## Work task
Give the lines again exactly as they appear below, from the line with "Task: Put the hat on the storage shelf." to the line with "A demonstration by", both included, and only those lines. Leave every picture out.

* * *

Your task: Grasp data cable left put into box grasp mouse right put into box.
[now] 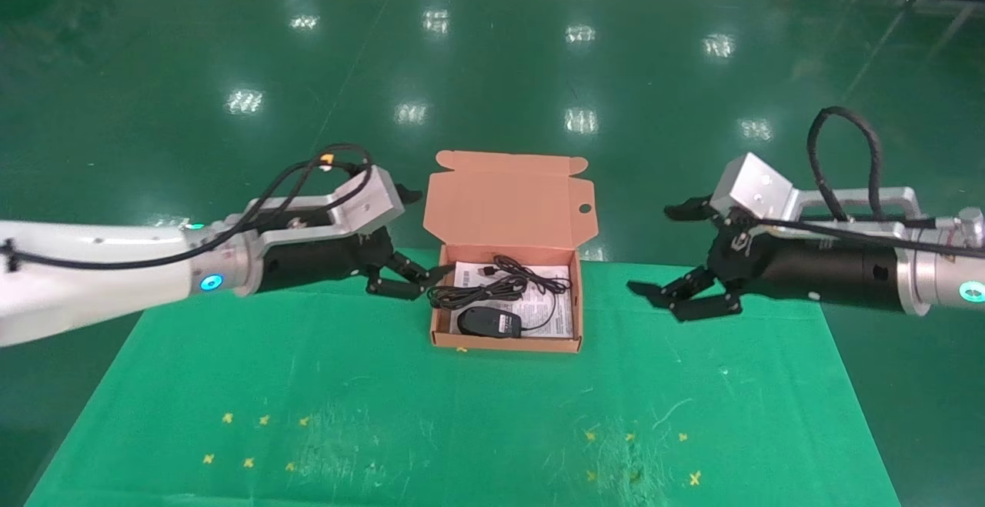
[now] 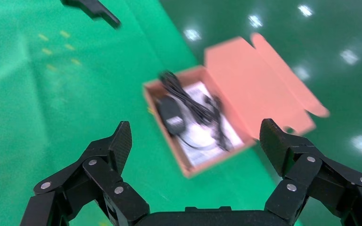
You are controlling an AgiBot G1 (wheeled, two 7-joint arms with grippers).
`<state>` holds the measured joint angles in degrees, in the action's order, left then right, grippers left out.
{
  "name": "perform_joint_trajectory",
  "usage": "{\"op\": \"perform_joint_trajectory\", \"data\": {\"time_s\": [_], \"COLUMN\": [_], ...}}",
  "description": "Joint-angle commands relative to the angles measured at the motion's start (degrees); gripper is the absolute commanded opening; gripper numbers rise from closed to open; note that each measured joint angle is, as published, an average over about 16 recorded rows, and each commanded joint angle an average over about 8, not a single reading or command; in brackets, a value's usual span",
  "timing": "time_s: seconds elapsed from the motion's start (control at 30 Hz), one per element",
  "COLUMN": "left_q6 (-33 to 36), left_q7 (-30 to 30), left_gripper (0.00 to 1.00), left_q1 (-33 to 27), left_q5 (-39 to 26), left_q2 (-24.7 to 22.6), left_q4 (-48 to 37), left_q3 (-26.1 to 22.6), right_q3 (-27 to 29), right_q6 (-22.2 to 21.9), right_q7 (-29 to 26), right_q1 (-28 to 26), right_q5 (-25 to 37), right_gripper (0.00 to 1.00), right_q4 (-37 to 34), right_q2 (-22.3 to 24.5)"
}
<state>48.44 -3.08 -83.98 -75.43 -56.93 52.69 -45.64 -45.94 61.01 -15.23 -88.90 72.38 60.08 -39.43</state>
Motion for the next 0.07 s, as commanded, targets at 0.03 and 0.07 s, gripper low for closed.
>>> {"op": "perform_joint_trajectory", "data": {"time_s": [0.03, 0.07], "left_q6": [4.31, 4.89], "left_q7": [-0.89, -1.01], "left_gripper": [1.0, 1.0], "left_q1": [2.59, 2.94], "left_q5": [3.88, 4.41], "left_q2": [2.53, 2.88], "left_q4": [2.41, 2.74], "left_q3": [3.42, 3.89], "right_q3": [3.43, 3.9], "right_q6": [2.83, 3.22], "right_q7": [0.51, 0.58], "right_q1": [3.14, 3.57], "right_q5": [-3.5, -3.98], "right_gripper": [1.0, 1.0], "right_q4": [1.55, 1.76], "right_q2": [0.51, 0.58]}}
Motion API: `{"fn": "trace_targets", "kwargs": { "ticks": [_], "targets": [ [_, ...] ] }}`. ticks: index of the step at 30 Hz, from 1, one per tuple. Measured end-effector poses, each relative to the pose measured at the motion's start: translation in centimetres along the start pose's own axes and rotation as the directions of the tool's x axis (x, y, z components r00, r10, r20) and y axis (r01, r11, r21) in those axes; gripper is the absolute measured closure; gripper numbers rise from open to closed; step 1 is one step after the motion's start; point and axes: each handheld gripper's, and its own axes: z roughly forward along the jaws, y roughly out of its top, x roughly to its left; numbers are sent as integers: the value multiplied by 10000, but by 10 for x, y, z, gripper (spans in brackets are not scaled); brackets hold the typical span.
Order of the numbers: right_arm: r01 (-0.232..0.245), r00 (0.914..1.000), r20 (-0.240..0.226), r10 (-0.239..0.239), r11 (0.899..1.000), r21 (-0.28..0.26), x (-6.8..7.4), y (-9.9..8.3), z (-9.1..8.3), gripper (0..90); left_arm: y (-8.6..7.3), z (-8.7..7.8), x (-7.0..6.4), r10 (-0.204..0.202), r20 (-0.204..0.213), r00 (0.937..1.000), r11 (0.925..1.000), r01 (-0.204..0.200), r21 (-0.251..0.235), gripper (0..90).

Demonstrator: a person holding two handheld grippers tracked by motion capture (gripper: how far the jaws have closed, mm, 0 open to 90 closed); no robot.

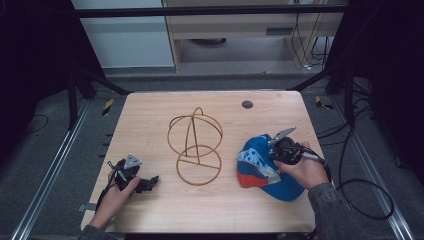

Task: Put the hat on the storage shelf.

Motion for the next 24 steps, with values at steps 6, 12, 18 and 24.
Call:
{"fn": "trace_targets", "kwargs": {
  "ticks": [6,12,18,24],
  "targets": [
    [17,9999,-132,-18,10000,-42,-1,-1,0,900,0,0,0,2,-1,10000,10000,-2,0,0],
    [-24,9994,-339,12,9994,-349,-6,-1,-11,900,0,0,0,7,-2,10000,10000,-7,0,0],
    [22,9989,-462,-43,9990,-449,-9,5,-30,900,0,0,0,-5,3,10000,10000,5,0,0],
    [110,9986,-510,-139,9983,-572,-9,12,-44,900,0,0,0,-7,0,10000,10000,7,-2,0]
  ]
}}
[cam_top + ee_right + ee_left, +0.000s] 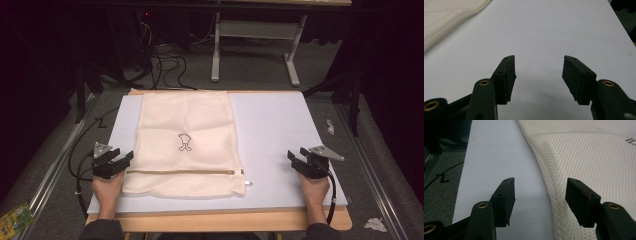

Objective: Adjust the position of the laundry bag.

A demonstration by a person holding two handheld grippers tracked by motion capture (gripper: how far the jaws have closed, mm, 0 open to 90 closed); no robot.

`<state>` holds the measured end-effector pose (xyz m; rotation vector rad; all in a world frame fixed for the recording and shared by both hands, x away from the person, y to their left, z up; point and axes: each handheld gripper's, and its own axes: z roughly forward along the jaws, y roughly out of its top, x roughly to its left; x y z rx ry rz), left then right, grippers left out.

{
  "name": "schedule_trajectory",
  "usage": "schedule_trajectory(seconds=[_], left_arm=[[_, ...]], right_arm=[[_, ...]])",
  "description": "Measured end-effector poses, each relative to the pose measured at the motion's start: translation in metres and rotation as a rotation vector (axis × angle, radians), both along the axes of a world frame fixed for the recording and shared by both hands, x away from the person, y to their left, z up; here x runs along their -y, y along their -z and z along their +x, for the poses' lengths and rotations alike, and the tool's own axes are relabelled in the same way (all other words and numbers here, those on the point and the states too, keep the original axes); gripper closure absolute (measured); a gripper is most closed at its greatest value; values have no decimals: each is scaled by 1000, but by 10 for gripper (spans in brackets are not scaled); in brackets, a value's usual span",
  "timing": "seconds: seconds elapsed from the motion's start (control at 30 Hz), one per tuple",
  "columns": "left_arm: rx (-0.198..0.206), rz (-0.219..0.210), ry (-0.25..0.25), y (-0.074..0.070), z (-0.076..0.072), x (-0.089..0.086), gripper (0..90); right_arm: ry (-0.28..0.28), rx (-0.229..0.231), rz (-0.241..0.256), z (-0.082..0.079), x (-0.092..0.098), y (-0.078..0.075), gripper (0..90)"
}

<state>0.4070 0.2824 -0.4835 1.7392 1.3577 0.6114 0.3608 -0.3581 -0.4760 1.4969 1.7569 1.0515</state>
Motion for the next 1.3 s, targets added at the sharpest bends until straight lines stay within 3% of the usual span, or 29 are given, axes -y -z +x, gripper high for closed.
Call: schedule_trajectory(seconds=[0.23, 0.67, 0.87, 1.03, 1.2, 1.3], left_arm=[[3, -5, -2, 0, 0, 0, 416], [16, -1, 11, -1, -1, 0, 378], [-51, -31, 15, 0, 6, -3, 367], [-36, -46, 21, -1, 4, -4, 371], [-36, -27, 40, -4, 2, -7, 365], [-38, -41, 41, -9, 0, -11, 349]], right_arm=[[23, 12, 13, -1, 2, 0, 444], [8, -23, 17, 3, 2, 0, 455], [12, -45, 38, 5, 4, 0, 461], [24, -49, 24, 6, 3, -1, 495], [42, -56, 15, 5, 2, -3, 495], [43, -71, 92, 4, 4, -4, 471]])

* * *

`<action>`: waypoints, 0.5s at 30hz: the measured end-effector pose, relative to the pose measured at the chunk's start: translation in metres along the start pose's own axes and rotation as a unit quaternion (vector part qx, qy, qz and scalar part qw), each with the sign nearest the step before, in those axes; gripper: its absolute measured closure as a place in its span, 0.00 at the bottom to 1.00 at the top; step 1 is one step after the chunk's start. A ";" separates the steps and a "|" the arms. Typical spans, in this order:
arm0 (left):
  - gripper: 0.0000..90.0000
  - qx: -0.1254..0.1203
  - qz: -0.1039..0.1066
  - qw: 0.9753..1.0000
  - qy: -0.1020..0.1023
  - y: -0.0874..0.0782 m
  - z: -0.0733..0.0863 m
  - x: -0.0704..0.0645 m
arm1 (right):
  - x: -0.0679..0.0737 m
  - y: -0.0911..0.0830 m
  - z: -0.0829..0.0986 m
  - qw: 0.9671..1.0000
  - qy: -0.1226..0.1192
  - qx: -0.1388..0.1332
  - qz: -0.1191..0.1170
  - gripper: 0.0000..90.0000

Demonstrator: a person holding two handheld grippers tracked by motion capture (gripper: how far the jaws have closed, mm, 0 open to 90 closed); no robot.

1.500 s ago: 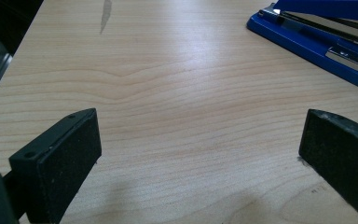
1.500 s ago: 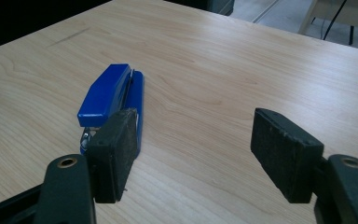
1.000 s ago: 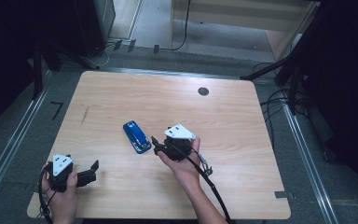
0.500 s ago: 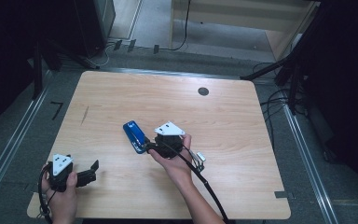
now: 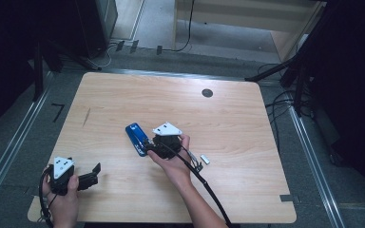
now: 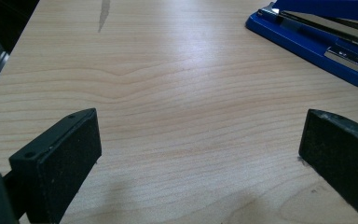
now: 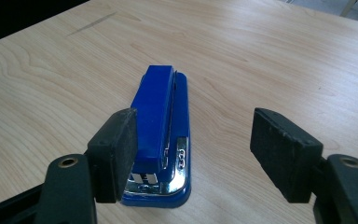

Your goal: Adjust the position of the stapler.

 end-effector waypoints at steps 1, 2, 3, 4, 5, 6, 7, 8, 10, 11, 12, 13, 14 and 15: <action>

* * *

## Answer section
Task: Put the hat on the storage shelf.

Motion for the next 24 steps, with values at steps 6, 12, 18 and 24.
Call:
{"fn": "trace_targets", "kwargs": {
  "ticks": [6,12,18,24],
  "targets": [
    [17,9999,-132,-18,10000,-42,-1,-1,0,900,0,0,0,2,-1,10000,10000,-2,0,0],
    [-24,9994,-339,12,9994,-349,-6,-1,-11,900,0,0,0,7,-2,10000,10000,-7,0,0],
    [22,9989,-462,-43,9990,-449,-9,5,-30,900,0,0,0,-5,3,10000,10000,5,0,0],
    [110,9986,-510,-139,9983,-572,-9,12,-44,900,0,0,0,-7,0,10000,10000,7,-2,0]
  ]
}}
[cam_top + ee_right + ee_left, +0.000s] 

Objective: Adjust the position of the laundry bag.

A demonstration by a person holding two handheld grippers tracked by motion capture (gripper: how far the jaws have closed, mm, 0 open to 90 closed); no robot.

There's no more to the output.